• _WHAT YOU WILL DO_
Please show each line of the listing where "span" is present.

• _DATA SUPPLIED_

===============

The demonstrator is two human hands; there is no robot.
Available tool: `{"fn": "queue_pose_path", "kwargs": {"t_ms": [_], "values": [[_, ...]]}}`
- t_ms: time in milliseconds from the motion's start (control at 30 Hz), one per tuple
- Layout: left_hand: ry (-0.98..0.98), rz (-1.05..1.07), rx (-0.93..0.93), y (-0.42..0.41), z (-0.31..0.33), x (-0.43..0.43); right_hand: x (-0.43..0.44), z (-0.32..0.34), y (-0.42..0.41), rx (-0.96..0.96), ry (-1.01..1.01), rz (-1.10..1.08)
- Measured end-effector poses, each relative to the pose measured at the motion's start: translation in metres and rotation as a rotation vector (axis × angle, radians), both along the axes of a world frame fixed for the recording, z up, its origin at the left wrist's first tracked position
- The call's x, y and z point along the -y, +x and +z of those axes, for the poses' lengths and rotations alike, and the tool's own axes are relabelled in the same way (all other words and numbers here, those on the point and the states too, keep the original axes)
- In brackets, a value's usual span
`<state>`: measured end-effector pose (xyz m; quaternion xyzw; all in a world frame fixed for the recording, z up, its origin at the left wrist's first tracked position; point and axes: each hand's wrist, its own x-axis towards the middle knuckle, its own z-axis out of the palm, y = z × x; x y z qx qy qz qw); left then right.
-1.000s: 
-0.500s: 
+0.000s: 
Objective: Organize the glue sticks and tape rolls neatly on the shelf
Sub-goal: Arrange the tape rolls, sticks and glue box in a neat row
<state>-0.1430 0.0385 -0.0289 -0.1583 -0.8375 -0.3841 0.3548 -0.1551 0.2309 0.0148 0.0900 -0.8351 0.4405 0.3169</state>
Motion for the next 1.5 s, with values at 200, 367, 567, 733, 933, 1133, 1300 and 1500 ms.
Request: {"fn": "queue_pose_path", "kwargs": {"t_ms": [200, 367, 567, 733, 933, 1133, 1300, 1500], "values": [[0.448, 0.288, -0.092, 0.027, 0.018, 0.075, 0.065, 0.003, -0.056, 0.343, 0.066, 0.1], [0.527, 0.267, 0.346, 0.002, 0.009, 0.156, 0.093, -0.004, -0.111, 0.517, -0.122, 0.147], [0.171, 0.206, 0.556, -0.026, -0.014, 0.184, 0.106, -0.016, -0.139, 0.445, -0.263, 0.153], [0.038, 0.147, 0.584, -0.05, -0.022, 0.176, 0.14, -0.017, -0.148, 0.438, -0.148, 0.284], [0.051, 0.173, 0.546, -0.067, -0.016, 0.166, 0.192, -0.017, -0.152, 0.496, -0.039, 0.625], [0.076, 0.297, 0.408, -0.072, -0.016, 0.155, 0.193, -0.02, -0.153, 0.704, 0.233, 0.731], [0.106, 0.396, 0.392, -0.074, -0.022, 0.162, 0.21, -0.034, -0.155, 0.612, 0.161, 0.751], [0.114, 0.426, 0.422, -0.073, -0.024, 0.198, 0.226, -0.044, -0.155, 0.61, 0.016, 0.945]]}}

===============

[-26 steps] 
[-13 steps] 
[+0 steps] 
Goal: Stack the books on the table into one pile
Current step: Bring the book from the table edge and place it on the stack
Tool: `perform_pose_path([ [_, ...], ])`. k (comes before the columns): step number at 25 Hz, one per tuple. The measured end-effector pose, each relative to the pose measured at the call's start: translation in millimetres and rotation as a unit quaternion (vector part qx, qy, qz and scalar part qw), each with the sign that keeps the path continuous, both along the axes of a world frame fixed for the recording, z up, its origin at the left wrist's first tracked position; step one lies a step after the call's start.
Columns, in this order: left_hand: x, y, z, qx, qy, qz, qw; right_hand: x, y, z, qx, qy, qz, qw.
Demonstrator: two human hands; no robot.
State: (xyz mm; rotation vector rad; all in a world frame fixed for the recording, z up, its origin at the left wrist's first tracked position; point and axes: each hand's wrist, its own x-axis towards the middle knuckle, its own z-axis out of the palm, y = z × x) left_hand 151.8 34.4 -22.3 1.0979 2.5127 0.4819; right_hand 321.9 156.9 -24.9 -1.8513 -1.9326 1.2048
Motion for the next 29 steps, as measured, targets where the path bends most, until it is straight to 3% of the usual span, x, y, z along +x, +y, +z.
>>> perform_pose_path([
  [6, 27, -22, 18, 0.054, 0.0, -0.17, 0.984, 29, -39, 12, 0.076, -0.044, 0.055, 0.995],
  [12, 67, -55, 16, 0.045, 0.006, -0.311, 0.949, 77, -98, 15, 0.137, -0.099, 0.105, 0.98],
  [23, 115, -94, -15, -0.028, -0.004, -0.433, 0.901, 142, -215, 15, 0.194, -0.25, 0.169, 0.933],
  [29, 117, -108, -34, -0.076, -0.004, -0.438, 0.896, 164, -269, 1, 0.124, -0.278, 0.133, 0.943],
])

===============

• _COMPLETED TASK_
- In brackets, a value's usual span
Motion for the next 29 steps, as measured, targets where the path bends most, until it is straight to 3% of the usual span, x, y, z along +x, +y, +z.

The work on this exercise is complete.